Meechan Geraldine, Collins John, Petrie Keith
Department of Health Psychology, Faculty of Medical and Health Sciences, University of Auckland, New Zealand.
N Z Med J. 2002 Nov 22;115(1166):U257.
To investigate the extent of patient delay in new patients with self-detected breast symptoms referred to a specialist breast clinic. To examine the association between delay and sociodemographic factors, the practice of breast self-examination (BSE), how the breast symptom was discovered, and personal experience of breast cancer in family and friends.
Eighty five women referred to the South Auckland Health Breast Clinic completed a questionnaire and interview after arrival at the clinic and prior to their consultation with the medical specialist. Delay was measured as the time interval between initial self-detection of a breast symptom and first contact with a general practitioner (GP) for evaluation of the symptom. Analysis of patient characteristics and delay time was conducted using Pearson product moment correlations, t-test for independent samples and one way analysis of variance (ANOVA) where appropriate.
The median delay time between initial breast symptom detection and seeing a GP was 14 days.
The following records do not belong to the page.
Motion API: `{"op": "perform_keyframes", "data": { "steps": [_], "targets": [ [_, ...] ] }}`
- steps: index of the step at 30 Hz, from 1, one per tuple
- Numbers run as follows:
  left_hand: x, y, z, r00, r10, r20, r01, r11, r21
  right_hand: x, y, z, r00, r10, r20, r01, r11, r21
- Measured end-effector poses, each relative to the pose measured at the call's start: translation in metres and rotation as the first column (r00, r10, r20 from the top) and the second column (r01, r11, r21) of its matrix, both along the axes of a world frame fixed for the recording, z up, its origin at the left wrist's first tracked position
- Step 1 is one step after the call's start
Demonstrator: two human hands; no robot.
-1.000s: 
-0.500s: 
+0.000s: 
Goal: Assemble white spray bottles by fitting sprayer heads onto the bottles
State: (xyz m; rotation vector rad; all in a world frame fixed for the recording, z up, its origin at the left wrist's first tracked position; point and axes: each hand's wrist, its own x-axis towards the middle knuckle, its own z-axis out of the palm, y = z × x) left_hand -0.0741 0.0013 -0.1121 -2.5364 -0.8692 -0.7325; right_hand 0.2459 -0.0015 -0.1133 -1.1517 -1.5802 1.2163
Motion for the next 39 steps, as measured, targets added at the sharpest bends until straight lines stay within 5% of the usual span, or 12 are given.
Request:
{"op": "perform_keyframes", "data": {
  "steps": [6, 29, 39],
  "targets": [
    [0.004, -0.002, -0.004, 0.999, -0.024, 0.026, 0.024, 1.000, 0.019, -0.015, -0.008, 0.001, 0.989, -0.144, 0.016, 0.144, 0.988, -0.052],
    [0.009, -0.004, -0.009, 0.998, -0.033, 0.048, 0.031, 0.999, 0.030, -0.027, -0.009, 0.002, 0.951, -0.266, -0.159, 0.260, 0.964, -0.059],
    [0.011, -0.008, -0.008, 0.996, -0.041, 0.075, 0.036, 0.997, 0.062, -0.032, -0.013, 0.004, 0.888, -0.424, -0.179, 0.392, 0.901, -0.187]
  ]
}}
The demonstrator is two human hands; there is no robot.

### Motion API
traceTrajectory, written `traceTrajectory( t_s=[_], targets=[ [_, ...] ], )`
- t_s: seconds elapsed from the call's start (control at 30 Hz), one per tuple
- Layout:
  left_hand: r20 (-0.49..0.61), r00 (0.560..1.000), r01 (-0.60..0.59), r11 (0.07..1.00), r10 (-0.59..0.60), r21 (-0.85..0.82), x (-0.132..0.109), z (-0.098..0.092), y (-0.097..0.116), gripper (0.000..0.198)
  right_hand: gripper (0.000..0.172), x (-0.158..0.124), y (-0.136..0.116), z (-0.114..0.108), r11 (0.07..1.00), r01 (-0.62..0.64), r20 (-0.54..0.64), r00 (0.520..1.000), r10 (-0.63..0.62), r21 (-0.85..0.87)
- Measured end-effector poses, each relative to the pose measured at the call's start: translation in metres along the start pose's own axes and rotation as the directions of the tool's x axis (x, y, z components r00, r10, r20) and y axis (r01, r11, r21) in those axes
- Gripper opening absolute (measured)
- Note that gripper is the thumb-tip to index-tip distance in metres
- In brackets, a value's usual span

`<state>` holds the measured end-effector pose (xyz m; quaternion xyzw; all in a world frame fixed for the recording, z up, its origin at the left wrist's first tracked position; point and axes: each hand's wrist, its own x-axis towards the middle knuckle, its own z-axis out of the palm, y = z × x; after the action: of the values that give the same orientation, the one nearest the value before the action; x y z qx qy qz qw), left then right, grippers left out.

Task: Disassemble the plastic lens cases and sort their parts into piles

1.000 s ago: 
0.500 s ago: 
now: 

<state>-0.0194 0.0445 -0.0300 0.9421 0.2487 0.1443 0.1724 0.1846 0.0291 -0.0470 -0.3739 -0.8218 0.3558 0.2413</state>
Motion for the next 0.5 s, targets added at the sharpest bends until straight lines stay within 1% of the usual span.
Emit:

Of the total sample of 85 women, 40% had seen their doctor within 7 days, 52% within 14 days, 69% within 30 days, and 14% had waited over 90 days. Delay time was not significantly associated with any sociodemographic factors. No difference in delay time was found between the ethnic groups of European, Maori or Pacific women. No difference in delay was shown between those women who performed regular BSE and those who did not. However, women who discovered their breast symptom by chance or through BSE had a shorter delay time than women experiencing breast pain. Although experience of a friend or family member with breast cancer was not significantly associated with delay, there was a trend for women who had a family member with breast cancer to have a longer delay time before seeing their GP.
This study is the first in New Zealand to investigate the extent of patient delay for women with self-detected breast symptoms and the factors influencing this delay. The majority of women saw their doctor within one month of self-detection of a breast symptom, however 14% delayed over three months before seeing their GP. Women who had a family member with breast cancer tended to respond to their breast symptom by delaying seeking medical attention, suggesting that risk perceptions of developing breast cancer may influence delay times in seeking medical help. Results from this study are taken from women referred by their GP to a specialist breast clinic. Certainly, further clarification of the factors that influence delay involving broader patient groups is vital to the development of public education initiatives aiming to encourage women to seek prompt medical evaluation of breast symptoms.
调查自我发现乳房症状的新患者转诊至专科乳腺诊所时患者延迟的程度。研究延迟与社会人口统计学因素、乳房自我检查(BSE)的实践、乳房症状的发现方式以及家人和朋友的乳腺癌个人经历之间的关联。
转诊至南奥克兰健康乳腺诊所的85名女性在抵达诊所后、与医学专家会诊前完成了一份问卷并接受了访谈。延迟时间以首次自我发现乳房症状与首次联系全科医生(GP)评估症状之间的时间间隔来衡量。在适当的情况下,使用Pearson积差相关、独立样本t检验和单因素方差分析(ANOVA)对患者特征和延迟时间进行分析。
从最初发现乳房症状到看全科医生的中位延迟时间为14天。在85名女性的总样本中,40%的女性在7天内看了医生,52%在14天内,69%在30天内,14%等待了超过90天。延迟时间与任何社会人口统计学因素均无显著关联。欧洲、毛利或太平洋族裔女性之间的延迟时间没有差异。定期进行乳房自我检查的女性和未进行乳房自我检查的女性之间在延迟时间上没有差异。然而,偶然发现或通过乳房自我检查发现乳房症状的女性比经历乳房疼痛的女性延迟时间更短。虽然朋友或家人患乳腺癌的经历与延迟没有显著关联,但有家庭成员患乳腺癌的女性在看全科医生之前延迟时间有延长的趋势。
本研究是新西兰首次调查自我发现乳房症状的女性患者延迟的程度以及影响这种延迟的因素。大多数女性在自我发现乳房症状后的一个月内看了医生,然而14%的女性在看全科医生之前延迟了三个月以上。有家庭成员患乳腺癌的女性倾向于通过延迟寻求医疗帮助来应对乳房症状,这表明对患乳腺癌风险的认知可能会影响寻求医疗帮助的延迟时间。本研究结果来自全科医生转诊至专科乳腺诊所的女性。当然,进一步阐明影响延迟的因素,涉及更广泛的患者群体,对于制定旨在鼓励女性对乳房症状进行及时医疗评估的公共教育举措至关重要。